The first four chapters of Half Life are released as an audio novel on the Digital Cosmos of Castello di Rivoli. Half Life is an erotic science fiction about Pearl, a scientist who develops an infatuation with radioactive waste. The intertwining of nuclear matter and sensual appetites links to matters such as desire, self-poisoning, consumption and addiction to toxic substances but also to an attraction towards nuclear energy. Half Life is written by Sophie Cundale and curated by Giulia Colletti. To mark the launch, CURA. has published a conversation between the artist and curator with a special selection of photographic images.

Giulia Colletti: Half Life is an erotic science fiction about Pearl, a scientist who develops an infatuation with radioactive waste. The intertwining of nuclear matter and sensual appetites links to matters such as desire, self-poisoning, consumption and addiction to toxic substances but also to an attraction towards nuclear energy. Research for the project began around two years ago, it further evolved after your participation in the program Energy Cultures, a gathering of artists, scientists, and philosophers exploring contemporary energy landscapes and nuclear futures, held at Castello in 2023. Now, we're excited to present the first few chapters of Half-Life as an audio novel on the Museum Digital Cosmos. I'd like to delve into the genesis of this project, tracing its evolution, and discussing your plans for completing the novel.

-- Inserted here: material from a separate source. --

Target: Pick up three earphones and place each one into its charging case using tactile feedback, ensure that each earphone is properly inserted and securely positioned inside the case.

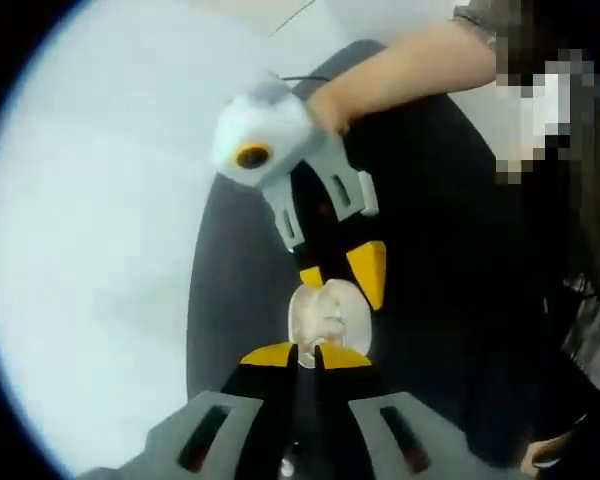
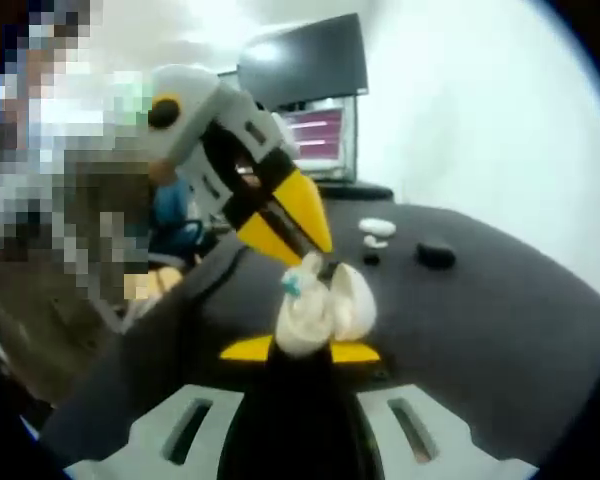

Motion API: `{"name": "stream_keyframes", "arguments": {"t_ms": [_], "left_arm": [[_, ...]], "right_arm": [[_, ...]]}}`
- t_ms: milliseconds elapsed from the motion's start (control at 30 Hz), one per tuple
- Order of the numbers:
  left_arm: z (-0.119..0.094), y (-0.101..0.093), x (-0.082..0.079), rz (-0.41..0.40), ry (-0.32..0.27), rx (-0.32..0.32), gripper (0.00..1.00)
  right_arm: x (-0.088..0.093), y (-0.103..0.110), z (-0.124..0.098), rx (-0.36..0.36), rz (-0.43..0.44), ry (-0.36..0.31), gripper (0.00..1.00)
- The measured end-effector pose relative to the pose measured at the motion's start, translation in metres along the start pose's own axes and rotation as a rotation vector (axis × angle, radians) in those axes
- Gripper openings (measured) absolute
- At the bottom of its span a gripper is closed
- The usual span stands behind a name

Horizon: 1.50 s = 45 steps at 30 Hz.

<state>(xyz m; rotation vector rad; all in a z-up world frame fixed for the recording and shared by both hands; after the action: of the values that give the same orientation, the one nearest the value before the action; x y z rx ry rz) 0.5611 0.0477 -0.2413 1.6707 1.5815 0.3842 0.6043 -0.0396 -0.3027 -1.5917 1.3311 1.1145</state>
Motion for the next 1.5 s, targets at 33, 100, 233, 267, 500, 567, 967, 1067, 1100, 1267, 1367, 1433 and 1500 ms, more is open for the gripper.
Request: {"name": "stream_keyframes", "arguments": {"t_ms": [33,100,233,267,500,567,967,1067,1100,1267,1367,1433,1500], "left_arm": [[0.001,0.000,0.001,-0.005,0.000,0.001,0.05],[0.002,0.003,0.002,-0.029,-0.001,-0.001,0.05],[0.005,0.006,0.005,-0.092,-0.023,0.022,0.05],[0.005,0.006,0.006,-0.103,-0.027,0.026,0.05],[0.002,0.005,0.005,-0.143,-0.036,0.020,0.03],[-0.002,0.004,0.002,-0.133,-0.005,0.022,0.03],[0.000,0.003,-0.006,-0.096,0.097,-0.017,0.02],[0.000,0.003,-0.003,-0.147,0.071,0.006,0.02],[-0.001,0.002,-0.003,-0.157,0.068,0.009,0.02],[-0.001,0.000,-0.003,-0.154,0.060,0.002,0.02],[0.000,-0.001,-0.003,-0.172,0.045,0.012,0.02],[0.002,-0.001,-0.002,-0.178,0.040,0.011,0.02],[0.002,-0.001,0.000,-0.178,0.040,0.007,0.02]], "right_arm": [[0.000,0.000,0.000,0.000,0.000,-0.001,0.20],[0.000,0.000,0.000,0.001,-0.004,-0.001,0.20],[0.000,0.000,0.000,0.000,-0.006,-0.001,0.20],[0.000,0.000,0.000,0.000,-0.006,-0.001,0.20],[0.000,0.001,0.001,-0.004,-0.009,-0.002,0.20],[0.000,0.001,0.001,-0.004,-0.010,-0.001,0.20],[-0.001,0.002,0.000,0.004,-0.045,0.015,0.19],[-0.004,0.000,-0.002,0.002,-0.022,0.001,0.21],[-0.006,0.002,-0.003,-0.011,0.008,-0.019,0.22],[-0.009,-0.001,-0.001,-0.018,0.145,-0.032,0.26],[-0.009,-0.001,0.005,0.004,0.167,-0.025,0.25],[-0.008,-0.001,0.007,0.010,0.177,-0.018,0.24],[-0.008,0.000,0.006,0.005,0.186,-0.017,0.23]]}}
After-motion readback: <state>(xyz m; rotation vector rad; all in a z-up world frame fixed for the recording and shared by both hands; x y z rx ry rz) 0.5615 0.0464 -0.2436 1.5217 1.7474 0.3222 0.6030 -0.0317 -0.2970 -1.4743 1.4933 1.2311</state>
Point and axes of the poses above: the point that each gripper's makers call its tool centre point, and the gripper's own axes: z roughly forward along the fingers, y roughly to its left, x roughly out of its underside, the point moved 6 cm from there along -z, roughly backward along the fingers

Sophie Cundale: Half Life started as a film. I saw it clearly as a feature film, then realized that the film I envisioned would be unmakeable, for various reasons, mainly that the locations are epic - laboratories, geological sites, deserts - and since the protagonist is a vat of nuclear waste…it would probably need a ton of special effects. I just couldn’t conceive of how to make it without it costing millions. So instead I started transcribing the film into a book, which now feels like the right vessel. That was about 18 months ago. Octavia Butler says that persistence is the most important attribute for a writer, so my plan is to just keep with it.

GC: With the popularization of streaming series – which are essentially the updated version of 18th serials – a novel is adapted into a moving image. In fact, you ended up doing quite the opposite: you started with a cinematographic vision and then transposed it into words. This aspect seeps through specific descriptions, passages, and chapters you shared with me, especially in how you bring to life the settings where Pearl interacts with others. Your writing has a cinematographic quality, not just in the visual descriptions but also in the narrative techniques. For instance, you often shift between memories, zooming in and out on the protagonist. I’d like you to expand on Pearl’s character and the episodes of her life that weave in and out of the narrative.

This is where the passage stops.